Could you print the full listing below, keeping each line identical?

Segment Start: EXERCISE DATA

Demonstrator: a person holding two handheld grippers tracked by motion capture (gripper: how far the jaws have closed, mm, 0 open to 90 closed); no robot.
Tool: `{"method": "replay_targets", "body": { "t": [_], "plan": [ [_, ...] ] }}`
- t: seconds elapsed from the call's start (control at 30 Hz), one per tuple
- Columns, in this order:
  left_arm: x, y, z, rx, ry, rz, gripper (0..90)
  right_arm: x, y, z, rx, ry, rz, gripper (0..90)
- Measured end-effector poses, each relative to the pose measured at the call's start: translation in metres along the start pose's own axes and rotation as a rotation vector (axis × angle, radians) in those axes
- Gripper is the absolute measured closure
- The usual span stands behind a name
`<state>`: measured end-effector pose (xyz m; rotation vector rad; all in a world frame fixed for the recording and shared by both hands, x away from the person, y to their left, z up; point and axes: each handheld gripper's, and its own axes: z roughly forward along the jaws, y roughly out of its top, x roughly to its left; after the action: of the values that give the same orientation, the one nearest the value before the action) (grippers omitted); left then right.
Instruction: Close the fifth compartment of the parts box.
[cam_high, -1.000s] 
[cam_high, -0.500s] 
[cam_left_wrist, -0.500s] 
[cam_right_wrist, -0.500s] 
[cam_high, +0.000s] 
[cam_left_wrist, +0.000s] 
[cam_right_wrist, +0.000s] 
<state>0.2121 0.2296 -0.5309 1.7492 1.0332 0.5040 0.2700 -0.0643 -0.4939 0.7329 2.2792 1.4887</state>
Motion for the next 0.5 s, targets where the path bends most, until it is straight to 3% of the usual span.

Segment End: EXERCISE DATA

### [ANSWER SECTION]
Demonstrator: a person holding two handheld grippers tracked by motion capture (gripper: how far the jaws have closed, mm, 0 open to 90 closed); no robot.
Tool: `{"method": "replay_targets", "body": { "t": [_], "plan": [ [_, ...] ] }}`
- t: seconds elapsed from the call's start (control at 30 Hz), one per tuple
- Columns, in this order:
  left_arm: x, y, z, rx, ry, rz, gripper (0..90)
  right_arm: x, y, z, rx, ry, rz, gripper (0..90)
- Measured end-effector poses, each relative to the pose measured at the call's start: translation in metres along the start pose's own axes and rotation as a rotation vector (axis × angle, radians) in those axes
- Gripper is the absolute measured closure
- The usual span stands behind a name
`<state>`: measured end-effector pose (xyz m; rotation vector rad; all in a world frame fixed for the recording and shared by both hands, x away from the person, y to their left, z up; point and axes: each handheld gripper's, and its own axes: z roughly forward along the jaws, y roughly out of its top, x roughly to its left; after the action: of the values that give the same orientation, the one nearest the value before the action) (grippers omitted); left then right.
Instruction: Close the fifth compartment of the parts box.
[cam_high, -1.000s] 
[cam_high, -0.500s] 
[cam_left_wrist, -0.500s] 
[cam_right_wrist, -0.500s] 
[cam_high, +0.000s] 
[cam_left_wrist, +0.000s] 
[cam_right_wrist, +0.000s] 
<state>0.2121 0.2296 -0.5309 1.7492 1.0332 0.5040 0.2700 -0.0643 -0.4939 0.7329 2.2792 1.4887</state>
Motion for the next 0.5 s, targets where the path bends most, until it is straight to 3% of the usual span.

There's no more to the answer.